I’m starting a short blogging series about In Person Sales (IPS). I polled our Facebook Flourish Academy Community to see what questions people had about IPS so that I could specifically address those items.
The biggest question was around how to transition to IPS. What steps to take, how to tell clients, when to start, how to prepare. So let’s begin with some important items to consider when you begin the IPS journey.
First and foremost, communication should be your top priority. If you are currently a shoot and burn or online gallery photographer, your clients have likely never had viewing and ordering sessions. Do not expect them to understand the process. Spell it out step by step so that they fully understand what the process entails, what’s required, what’s expected of them, what they should expect of you. Do not assume they will understand – it’s your job to make them understand and comply with your new process.

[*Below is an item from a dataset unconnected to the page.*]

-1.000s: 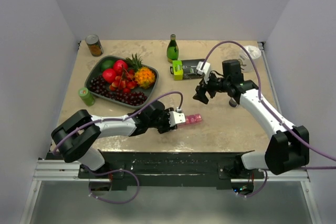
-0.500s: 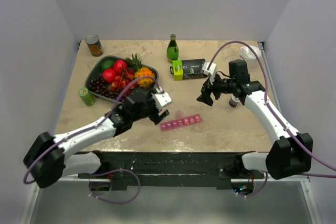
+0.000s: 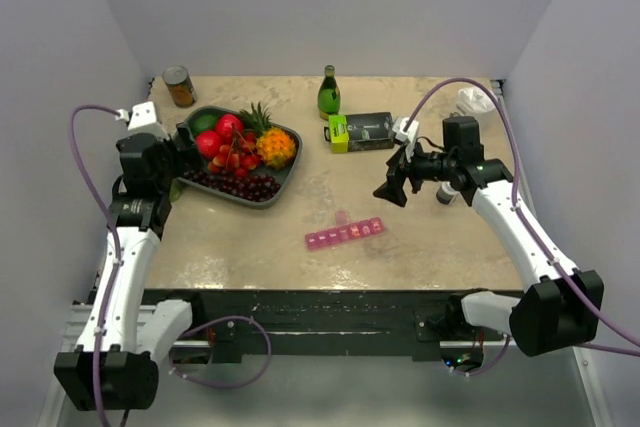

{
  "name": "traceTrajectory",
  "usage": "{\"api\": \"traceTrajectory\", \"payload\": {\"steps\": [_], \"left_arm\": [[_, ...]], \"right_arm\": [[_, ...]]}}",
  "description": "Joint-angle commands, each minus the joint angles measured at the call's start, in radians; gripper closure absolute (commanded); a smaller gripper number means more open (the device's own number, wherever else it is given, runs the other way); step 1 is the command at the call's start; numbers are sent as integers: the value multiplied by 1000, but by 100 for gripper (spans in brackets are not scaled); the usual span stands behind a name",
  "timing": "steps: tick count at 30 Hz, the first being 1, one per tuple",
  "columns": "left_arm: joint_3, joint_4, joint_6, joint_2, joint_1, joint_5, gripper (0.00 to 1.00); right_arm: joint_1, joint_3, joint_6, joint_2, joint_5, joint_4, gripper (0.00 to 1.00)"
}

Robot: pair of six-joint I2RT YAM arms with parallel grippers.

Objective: Sort the pills into containers

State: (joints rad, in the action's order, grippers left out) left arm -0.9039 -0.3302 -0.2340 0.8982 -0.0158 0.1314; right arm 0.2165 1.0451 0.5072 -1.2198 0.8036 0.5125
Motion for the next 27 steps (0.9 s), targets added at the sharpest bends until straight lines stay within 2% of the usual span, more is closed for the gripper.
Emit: {"api": "traceTrajectory", "payload": {"steps": [1, 4, 10, 15, 20, 21, 27], "left_arm": [[48, -49, -116, 89, 133, 120, 0], [34, -24, -139, 188, 201, 148, 1], [-29, -17, -163, 373, 215, 211, 1], [-67, 0, -174, 488, 240, 174, 7], [-86, 2, -176, 507, 244, 238, 15], [-84, 2, -177, 511, 243, 240, 19], [-82, -3, -186, 544, 243, 243, 27]], "right_arm": [[-9, -16, -10, 6, 51, -5, 6], [-11, -17, -6, 5, 54, -2, 6], [-11, -16, 24, 5, 63, 24, 6], [-11, -16, 36, -1, 71, 37, 5], [-11, -16, 51, -4, 68, 46, 5], [-12, -14, 53, -4, 71, 47, 5], [-14, -14, 56, -3, 71, 52, 5]]}}
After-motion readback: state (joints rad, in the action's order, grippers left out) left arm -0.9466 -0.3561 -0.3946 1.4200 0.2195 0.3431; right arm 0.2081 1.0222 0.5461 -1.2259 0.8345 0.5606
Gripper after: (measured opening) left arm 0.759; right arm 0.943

You need to be in control of what’s happening and be firm with your procedure. Your contract should state the rules of the viewing. Talk about the viewing appointment as much as you can during their photo shoot. Send a thank you email after the session with a reminder about the viewing, and finally send them a reminder about their viewing a few days before. It’s all about communication. If they are uneasy about an in person viewing, your constant communication and details on the process will put them at ease.
Set a Date
When do you start? The simple answer: Whenever you want. I set a date that I would start in person viewings and any bookings that I took for that date and beyond were part of the IPS process. There were no exceptions. I have people that come from great distances for sessions so if they can’t make it back to the studio for a viewing, we do it online via Skype. There are no online galleries as of the date I set for IPS.
One suggestion would be to ensure that your clients pick their viewing dates at the time they book their photo shoot. It’s important that both you and the client know this date up front.
Preparing for this change is critical to your success. I looked at my collection offerings and made sure they were easy for clients to understand, I read lots of books on sales, I took a CreativeLive Class to learn more about the process, and I had mentoring sessions with Heather. I needed to bounce all my ideas off someone and Heather was perfect for that! You will spend more time with each client so it’s important to prepare the extra time you will be putting into the process as well. I’ll get more into that in the next post.
The key with IPS to to build the anticipation so that clients are excited and have an emotional response to seeing their photos. I try to limit preview photos prior to their viewing. Most clients do not see any finished photos before their viewing. Since I’m a boudoir photographer, I only share a preview photo if they allow me to do so in my private group. I will show them a few photos on the back of the camera, but their excitement builds as they wait for their viewing. An emotional response to their photos typically results in a bigger investment in your artwork.
Do you worry your existing clients won’t follow the new procedure and will go somewhere else? It’s normal to feel that way. Guess what – I didn’t lose one client when I switched to IPS. If they want you as their photographer, they will follow your procedure. You set the rules, stick to it and they will stick with you!